The Jones team has an automatic berth into the 2013 Manitoba provincials as the defending champion.
Jones said her team will continue to curl on the cash circuit in her absence, with third Kaitlyn Lawes taking over skipping duties while the front end of second Jill Officer and lead Dawn Askin will remain unchanged.
She said the team has recruited former Ontario champion and Sherry Middaugh third Kirsten Wall to play third for the Jones team while Jones is away.
The longer-term effects for Manitoba curling are less clear. Both the Jones and Howard teams have already confirmed their berths into the December, 2013 Canadian Curling Trials at the MTS Centre, where Canada’s male and female representatives for the 2014 Winter Olympics in Sochi will be determined.

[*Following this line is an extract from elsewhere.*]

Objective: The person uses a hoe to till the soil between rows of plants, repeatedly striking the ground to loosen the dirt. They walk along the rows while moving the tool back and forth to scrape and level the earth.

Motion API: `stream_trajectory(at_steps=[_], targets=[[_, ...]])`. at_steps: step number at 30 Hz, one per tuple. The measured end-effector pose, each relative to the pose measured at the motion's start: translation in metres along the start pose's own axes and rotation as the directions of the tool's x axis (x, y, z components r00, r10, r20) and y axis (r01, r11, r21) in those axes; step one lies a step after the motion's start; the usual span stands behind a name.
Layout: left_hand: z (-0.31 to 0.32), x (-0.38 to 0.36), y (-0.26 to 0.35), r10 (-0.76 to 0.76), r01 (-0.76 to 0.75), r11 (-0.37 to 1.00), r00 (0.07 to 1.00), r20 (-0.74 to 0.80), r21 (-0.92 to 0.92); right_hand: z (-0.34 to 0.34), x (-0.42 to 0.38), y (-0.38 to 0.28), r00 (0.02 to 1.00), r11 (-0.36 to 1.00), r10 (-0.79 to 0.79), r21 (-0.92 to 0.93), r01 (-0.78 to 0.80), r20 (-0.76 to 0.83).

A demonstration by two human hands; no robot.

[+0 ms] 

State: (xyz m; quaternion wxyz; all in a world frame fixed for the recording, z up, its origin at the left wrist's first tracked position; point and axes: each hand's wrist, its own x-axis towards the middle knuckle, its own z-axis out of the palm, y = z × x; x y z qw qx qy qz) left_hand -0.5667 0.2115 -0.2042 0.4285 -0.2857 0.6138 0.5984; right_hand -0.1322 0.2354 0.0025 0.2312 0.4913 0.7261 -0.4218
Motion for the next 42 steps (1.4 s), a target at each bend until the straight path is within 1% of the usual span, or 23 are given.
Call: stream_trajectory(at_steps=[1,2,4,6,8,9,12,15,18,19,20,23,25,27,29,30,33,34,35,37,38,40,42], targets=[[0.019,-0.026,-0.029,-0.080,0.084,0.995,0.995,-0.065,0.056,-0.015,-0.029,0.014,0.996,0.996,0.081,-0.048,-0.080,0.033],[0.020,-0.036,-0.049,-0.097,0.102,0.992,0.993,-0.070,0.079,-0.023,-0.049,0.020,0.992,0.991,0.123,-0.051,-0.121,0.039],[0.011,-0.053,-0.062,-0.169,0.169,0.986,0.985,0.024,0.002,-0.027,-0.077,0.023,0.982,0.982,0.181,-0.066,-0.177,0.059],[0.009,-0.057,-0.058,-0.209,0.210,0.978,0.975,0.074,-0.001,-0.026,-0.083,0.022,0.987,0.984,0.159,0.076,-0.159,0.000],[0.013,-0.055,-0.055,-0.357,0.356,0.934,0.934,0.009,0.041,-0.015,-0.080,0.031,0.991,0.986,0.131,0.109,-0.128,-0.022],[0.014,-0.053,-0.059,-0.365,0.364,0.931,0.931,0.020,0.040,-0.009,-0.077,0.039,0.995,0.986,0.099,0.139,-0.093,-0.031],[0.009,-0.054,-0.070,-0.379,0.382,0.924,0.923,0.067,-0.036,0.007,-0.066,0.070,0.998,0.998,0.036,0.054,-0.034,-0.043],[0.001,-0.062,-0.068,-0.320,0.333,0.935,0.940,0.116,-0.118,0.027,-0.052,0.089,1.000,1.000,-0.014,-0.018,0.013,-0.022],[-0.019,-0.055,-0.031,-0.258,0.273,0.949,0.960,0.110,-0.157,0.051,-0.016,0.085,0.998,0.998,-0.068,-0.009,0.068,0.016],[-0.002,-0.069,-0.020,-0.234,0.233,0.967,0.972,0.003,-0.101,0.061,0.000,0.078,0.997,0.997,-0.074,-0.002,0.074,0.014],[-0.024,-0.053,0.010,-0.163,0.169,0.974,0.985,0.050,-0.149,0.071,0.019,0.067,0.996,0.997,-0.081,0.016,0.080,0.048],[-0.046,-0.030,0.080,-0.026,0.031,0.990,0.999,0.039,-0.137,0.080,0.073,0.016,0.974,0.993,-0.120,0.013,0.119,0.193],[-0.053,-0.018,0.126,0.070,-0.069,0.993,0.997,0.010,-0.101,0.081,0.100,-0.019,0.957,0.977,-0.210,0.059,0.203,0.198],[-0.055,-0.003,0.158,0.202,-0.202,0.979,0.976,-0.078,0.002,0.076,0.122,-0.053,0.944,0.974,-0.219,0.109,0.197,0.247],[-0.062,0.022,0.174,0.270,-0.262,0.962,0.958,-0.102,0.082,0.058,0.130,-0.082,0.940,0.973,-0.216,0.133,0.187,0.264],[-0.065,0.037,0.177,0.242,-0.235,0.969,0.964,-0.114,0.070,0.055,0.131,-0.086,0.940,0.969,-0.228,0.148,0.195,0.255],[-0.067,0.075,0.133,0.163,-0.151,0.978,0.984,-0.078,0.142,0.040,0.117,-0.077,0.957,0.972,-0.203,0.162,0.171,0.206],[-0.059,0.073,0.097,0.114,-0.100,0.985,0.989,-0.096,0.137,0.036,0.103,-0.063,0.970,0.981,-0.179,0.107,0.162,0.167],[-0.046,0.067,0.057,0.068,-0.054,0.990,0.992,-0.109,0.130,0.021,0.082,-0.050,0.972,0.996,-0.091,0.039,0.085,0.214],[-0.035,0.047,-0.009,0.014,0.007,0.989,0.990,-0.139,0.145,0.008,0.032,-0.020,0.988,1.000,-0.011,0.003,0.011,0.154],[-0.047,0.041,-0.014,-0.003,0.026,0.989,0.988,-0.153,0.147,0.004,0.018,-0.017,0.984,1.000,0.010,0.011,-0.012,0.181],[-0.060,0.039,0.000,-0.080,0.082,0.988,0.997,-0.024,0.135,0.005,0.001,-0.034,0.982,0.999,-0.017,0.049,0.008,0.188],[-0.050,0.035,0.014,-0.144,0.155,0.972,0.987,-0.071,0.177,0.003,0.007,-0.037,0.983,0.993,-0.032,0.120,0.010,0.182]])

What happens after that remains to be seen, but it bears noting Laing has a child from a previous relationship living in Ontario.
On the surface then, there would appear to at least be the potential prospect of Jones someday moving to be with Laing and, conceivably, someday also competing at a Scotties Tournament of Hearts for, gasp, Ontario.
Try that image on for size, Manitoba curling fans.
Of course, if Laing were to move to Manitoba, the reverse would be true and Laing would almost instantly become the most recruited player in this province.
“It’s a lot of change in my life,” said Jones, “but I’ve always got a lot on my plate. It’s kind of what I do.
“It’s a lot of planning right now, but we’ll be OK.”